Sempre più frequentemente ed a varie latitudini, le cronache riportano notizie di episodi criminosi consistenti nella cosiddetta “truffa dello specchietto”. Si tratta di un espediente con il quale soggetti senza scrupoli, simulando di aver riportato la rottura di uno specchietto retrovisore a causa di una altrui manovra di guida scorretta, pretendono il risarcimento immediato da parte di malcapitati, che molto spesso vengono adocchiati in donne ed anziani. Sguardi torvi e modi poco urbani contribuiscono affinché la pretesa di somme “cash”, che solitamente si aggira intorno ai cento euro, venga accettata dalle vittime pur di chiudere in fretta la questione e riprendere ognuno la propria strada.
Quella sopra descritta può definirsi l’ipotesi “classica” del fenomeno. Ma ne è stata individuata una variante più articolata, minacciosa e redditizia che, alla consueta simulazione del presunto incidente, fa seguire l’impossessamento di borselli, portafogli e quant’altro possa essere di valore, che la “vittima di turno” lascia temporaneamente incustoditi all’interno della propria auto.

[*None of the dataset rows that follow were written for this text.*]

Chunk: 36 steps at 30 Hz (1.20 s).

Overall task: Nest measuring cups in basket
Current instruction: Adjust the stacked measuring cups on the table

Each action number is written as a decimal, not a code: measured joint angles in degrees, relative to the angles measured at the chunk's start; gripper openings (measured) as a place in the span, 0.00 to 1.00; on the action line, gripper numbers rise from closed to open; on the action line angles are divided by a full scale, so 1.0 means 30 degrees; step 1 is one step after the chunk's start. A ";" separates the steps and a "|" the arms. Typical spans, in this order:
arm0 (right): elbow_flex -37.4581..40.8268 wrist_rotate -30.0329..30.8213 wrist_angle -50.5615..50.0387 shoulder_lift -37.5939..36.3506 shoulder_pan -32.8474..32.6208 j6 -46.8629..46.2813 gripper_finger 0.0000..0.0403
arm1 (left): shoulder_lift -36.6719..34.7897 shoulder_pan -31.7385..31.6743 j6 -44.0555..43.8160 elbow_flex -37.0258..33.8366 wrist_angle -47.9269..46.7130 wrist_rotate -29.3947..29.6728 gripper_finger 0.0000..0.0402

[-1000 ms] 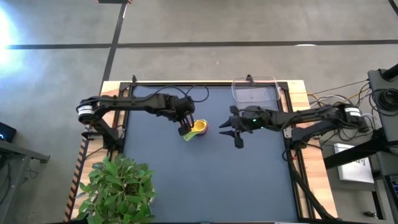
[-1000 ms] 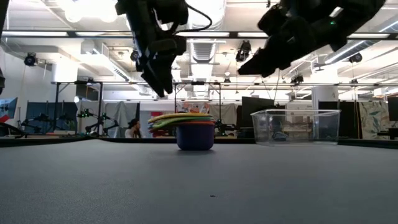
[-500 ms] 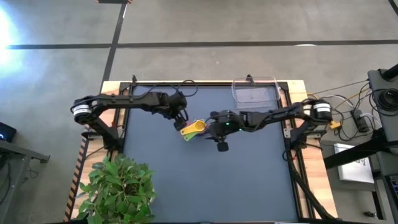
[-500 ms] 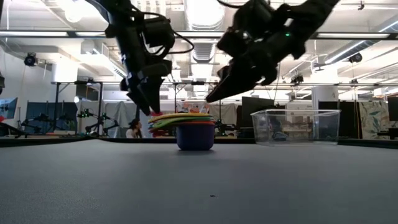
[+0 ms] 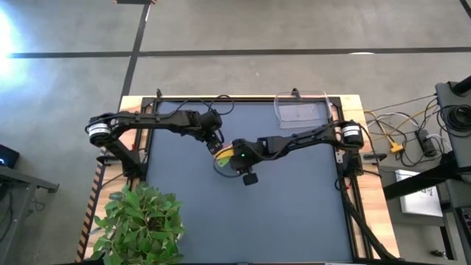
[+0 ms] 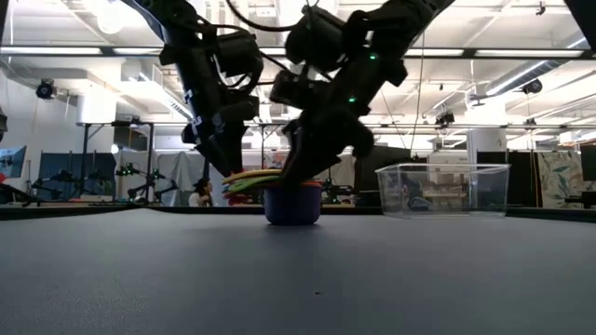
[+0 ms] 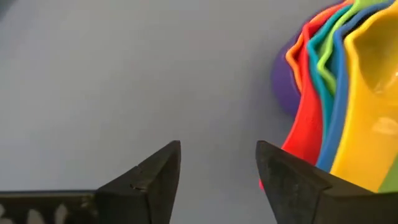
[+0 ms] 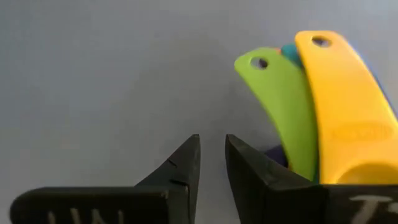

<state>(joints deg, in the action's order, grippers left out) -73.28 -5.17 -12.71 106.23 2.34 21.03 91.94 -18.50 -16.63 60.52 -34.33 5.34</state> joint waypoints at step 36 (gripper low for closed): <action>-0.1745 0.4782 0.0906 0.1625 -0.0309 -0.1528 0.12 | 0.0625 0.0522 -0.0639 -0.1199 0.1924 -0.3184 0.34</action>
<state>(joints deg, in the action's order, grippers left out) -78.52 9.17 -9.99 111.11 1.41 16.45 93.82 -16.93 -18.55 56.93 -28.56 -4.21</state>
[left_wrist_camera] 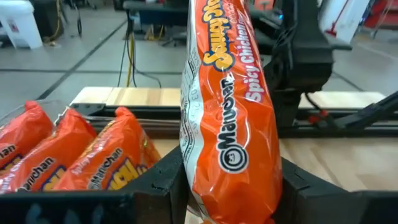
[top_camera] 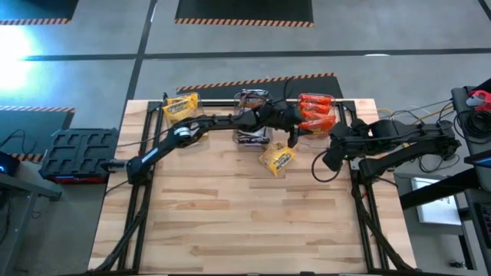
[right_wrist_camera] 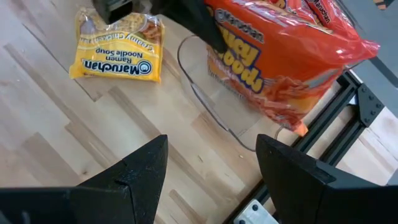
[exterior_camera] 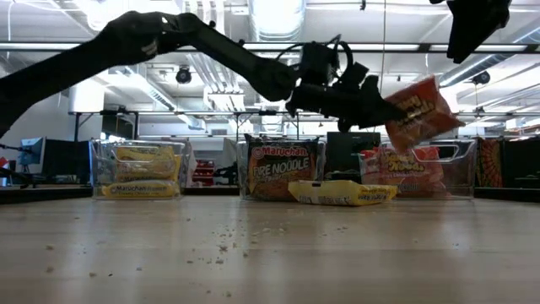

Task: Sort Maruchan noodles
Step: Put the orange instant noodle pack into the right transparent bin

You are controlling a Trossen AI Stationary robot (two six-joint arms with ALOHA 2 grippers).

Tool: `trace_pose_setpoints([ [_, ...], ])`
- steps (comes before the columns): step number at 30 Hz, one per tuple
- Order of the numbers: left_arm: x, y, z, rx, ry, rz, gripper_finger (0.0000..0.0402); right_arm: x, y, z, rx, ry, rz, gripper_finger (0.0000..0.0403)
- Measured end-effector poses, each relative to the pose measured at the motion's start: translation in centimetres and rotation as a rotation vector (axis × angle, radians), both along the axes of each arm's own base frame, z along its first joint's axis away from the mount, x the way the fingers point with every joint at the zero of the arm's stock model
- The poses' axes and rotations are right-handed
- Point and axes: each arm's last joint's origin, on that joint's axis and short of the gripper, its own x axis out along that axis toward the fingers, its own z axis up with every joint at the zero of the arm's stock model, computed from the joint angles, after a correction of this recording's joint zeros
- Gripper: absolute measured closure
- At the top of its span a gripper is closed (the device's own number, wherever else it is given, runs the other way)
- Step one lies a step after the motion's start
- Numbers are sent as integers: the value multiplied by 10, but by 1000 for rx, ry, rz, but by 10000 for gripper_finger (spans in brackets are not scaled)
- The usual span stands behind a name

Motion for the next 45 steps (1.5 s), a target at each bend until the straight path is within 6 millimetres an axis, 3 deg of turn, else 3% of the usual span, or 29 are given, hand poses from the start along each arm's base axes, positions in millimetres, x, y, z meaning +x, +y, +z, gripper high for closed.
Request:
trace_pose_setpoints([
  [7,9,9,-3,23,89,1,278,-1,0,0,-13,19,21,172],
  [15,5,16,-6,15,154,8,278,0,0,0,-66,73,147,171],
  [45,3,14,-8,-42,217,-5,278,9,1,2,-61,-24,145,172],
])
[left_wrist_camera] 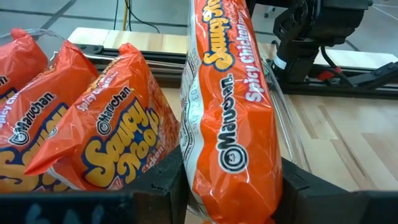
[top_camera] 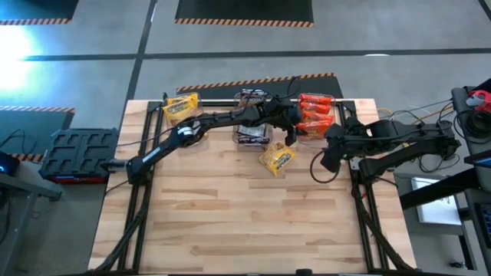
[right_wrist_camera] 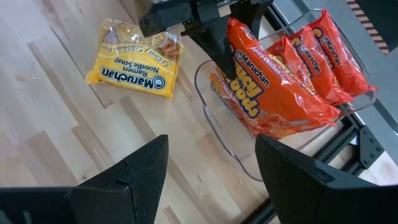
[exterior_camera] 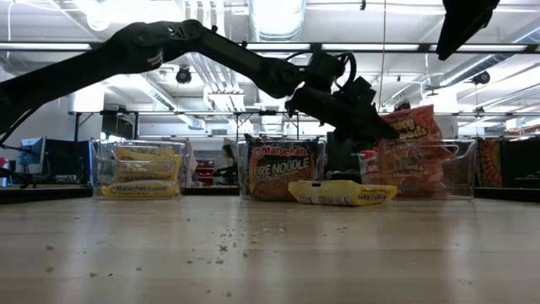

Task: Sort Maruchan noodles
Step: Put the orange instant noodle pack into the right transparent bin, then put the yellow noodle pack into the left transparent bin

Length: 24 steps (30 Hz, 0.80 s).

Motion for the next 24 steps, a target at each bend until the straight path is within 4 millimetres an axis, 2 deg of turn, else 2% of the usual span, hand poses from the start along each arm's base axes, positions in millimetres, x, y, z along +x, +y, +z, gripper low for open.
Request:
trace_pose_setpoints([
  [11,0,-1,0,-22,3,9,273,0,0,0,0,-2,0,172],
  [19,2,-1,4,-6,-38,8,212,0,0,0,0,-2,0,172],
  [24,2,0,5,1,-41,8,197,0,0,0,1,-3,0,172],
])
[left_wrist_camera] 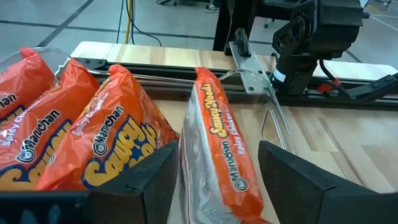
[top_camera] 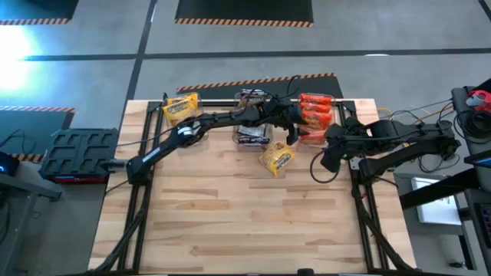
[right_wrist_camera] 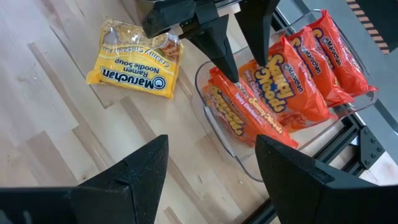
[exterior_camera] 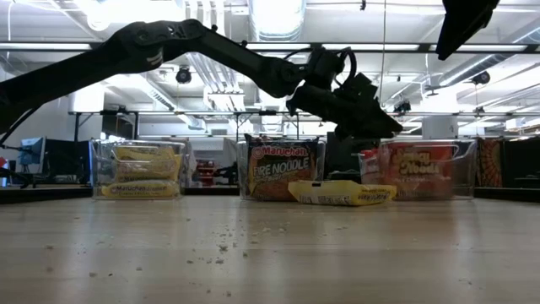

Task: Sort Maruchan noodles
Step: Put the yellow noodle pack into the left transparent bin

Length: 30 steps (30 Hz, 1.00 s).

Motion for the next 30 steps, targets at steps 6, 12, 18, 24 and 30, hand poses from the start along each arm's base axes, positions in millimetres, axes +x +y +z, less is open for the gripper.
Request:
trace_pose_setpoints([
  [6,-2,9,8,-6,-41,23,196,0,0,0,0,0,0,172],
  [12,-7,15,36,-59,-35,-49,196,0,0,0,0,-2,0,172],
  [18,-20,-2,33,-162,167,-122,196,0,0,0,0,-3,0,172],
  [24,-27,-22,16,-168,399,-35,196,0,0,0,0,-4,0,172],
  [30,-25,-42,17,-174,459,27,196,0,0,0,1,-7,1,172],
])
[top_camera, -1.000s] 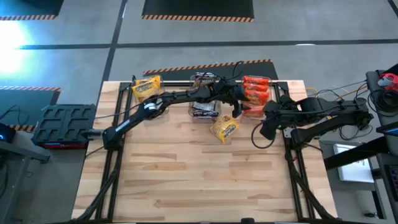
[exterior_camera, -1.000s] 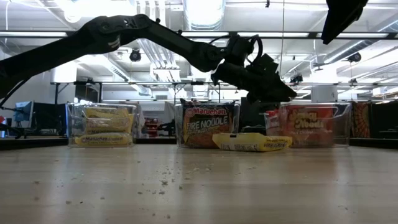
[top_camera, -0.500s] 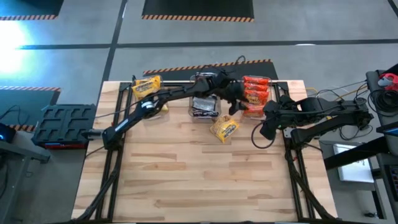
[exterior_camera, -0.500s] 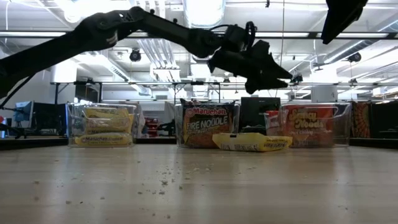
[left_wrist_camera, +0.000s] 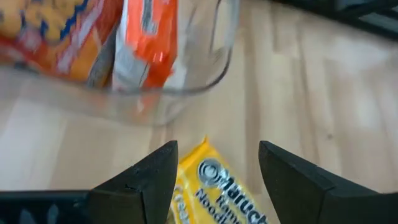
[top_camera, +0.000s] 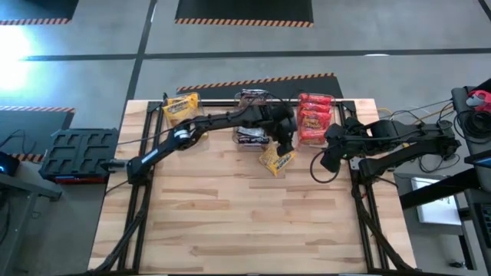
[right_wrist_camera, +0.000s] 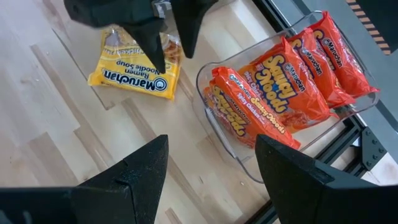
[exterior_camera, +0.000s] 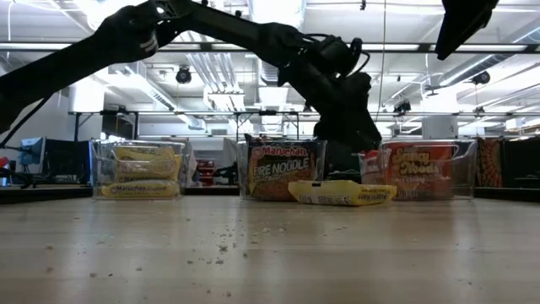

Questo è quanto emerge dalle risultanze di un’indagine della Polizia di Stato, svolta sotto le direttive della Procura della Repubblica di Messina, che si è conclusa con l’arresto di un giovane, riconosciuto come l’autore di tre distinti episodi criminosi, perpetrati lungo le autostrade A/18 Messina-Catania e A/20 Messina-Palermo tra i mesi di novembre e gennaio scorsi. Agendo in complicità con un altro soggetto, il giovane “abbordava” con la propria auto la potenziale vittima alla quale attribuiva la presunta collisione: quindi, con metodi decisi, la costringeva a fermarsi e, distraendola contestando il presunto danno riportato, favoriva l’azione del complice, lesto ad impossessarsi degli effetti personali presenti nell’auto. In due dei tre episodi, la sottrazione di altrettanti borselli è andata a segno; nel terzo, il tentativo di strappare di mano il cellulare della vittima è stato vanificato dalla sua pronta reazione.
L’analisi dei filmati di videosorveglianza ha permesso agli uomini della Polizia Stradale di Messina di individuare l’autovettura utilizzata dagli autori del reato e, conseguentemente, l’identificazione del conducente: si tratta di un ventunenne di origini calabresi, domiciliato in provincia di Catania. Il successivo riconoscimento operato dalle vittime ha chiuso il cerchio delle responsabilità sul giovane, a carico del quale il G.I.P. del Tribunale del capoluogo peloritano ha riconosciuto la gravità del quadro indiziario ed ha emesso la misura cautelare degli arresti domiciliari con applicazione del braccialetto elettronico. L’uomo è stato quindi tratto in arresto pochi giorni fa: si tratta dello stesso soggetto che, unitamente ad un complice, è stato deferito all’A.G. circa una settimana addietro dalla Polizia Stradale di Siracusa per un episodio assolutamente simile commesso in quella provincia.
Novità di rilievo è data dalla circostanza secondo cui, condividendo in larga parte le argomentazioni avanzate dalla Procura, il G.I.P. ha riconosciuto nel proprio provvedimento gli estremi della violenza privata nell’azione costrittiva con cui una delle vittime è stata fermata prima di essere derubata. Elemento che ha fatto scattare la contestazione del reato di rapina per uno dei tre episodi (il secondo è stato contestato quale tentata rapina impropria ed il terzo quale furto con destrezza).
Quanto sopra, ai fini dell’esercizio del diritto di cronaca costituzionalmente garantito e nel rispetto dei diritti dell’indagato che, in considerazione dell’attuale fase delle indagini preliminari, è da presumersi innocente fino alla sentenza irrevocabile che ne accerti le responsabilità e con la precisazione che il giudizio, che si svolgerà in contraddittorio con le parti e le difese davanti al giudice terzo ed imparziale, potrà concludersi anche con la prova dell’assenza di ogni forma di responsabilità in capo all’indagato.